● Task goal
Repeat exactly, please, the lines that begin at the start of the listing and end at the line holding "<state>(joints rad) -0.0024".

>>>>>

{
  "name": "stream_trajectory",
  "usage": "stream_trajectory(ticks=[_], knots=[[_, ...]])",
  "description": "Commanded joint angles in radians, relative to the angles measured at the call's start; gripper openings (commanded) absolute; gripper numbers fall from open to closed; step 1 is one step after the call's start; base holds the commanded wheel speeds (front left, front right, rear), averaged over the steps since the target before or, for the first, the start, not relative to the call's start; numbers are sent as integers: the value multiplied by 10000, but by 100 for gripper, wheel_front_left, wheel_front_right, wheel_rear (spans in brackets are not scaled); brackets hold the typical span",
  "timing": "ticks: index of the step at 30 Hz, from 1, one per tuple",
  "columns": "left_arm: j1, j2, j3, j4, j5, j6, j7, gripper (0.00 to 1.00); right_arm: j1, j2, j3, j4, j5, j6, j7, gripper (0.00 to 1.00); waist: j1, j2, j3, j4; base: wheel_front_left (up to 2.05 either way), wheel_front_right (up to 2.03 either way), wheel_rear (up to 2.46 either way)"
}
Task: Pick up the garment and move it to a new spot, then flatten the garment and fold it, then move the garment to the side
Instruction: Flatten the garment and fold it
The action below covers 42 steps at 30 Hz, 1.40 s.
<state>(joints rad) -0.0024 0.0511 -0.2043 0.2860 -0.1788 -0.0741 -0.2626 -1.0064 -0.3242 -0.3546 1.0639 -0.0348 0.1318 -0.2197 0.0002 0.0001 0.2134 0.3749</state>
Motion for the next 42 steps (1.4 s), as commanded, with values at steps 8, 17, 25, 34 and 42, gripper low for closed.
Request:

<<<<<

● Answer space
{
  "name": "stream_trajectory",
  "usage": "stream_trajectory(ticks=[_], knots=[[_, ...]])",
  "description": "Commanded joint angles in radians, relative to the angles measured at the call's start; gripper openings (commanded) absolute; gripper numbers fall from open to closed; step 1 is one step after the call's start; base holds the commanded wheel speeds (front left, front right, rear), averaged over the steps since the target before or, for the first, the start, not relative to the call's start; numbers are sent as integers: the value multiplied by 10000, but by 100 for gripper, wheel_front_left, wheel_front_right, wheel_rear (spans in brackets are not scaled); brackets hold the typical span",
  "timing": "ticks: index of the step at 30 Hz, from 1, one per tuple",
  "columns": "left_arm: j1, j2, j3, j4, j5, j6, j7, gripper (0.00 to 1.00); right_arm: j1, j2, j3, j4, j5, j6, j7, gripper (0.00 to 1.00); waist: j1, j2, j3, j4; base: wheel_front_left (up to 2.05 either way), wheel_front_right (up to 2.03 either way), wheel_rear (up to 2.46 either way)"
}
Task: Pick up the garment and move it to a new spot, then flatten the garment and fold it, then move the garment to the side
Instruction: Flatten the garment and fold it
The action below covers 42 steps at 30 Hz, 1.40 s.
<state>(joints rad) -0.0024 0.0511 -0.2043 0.2860 -0.1788 -0.0741 -0.2626 -1.0064 -0.3242 -0.3546 1.0639 -0.0348 0.1318 -0.2197 0.0002 0.0001 0.2134 0.3749</state>

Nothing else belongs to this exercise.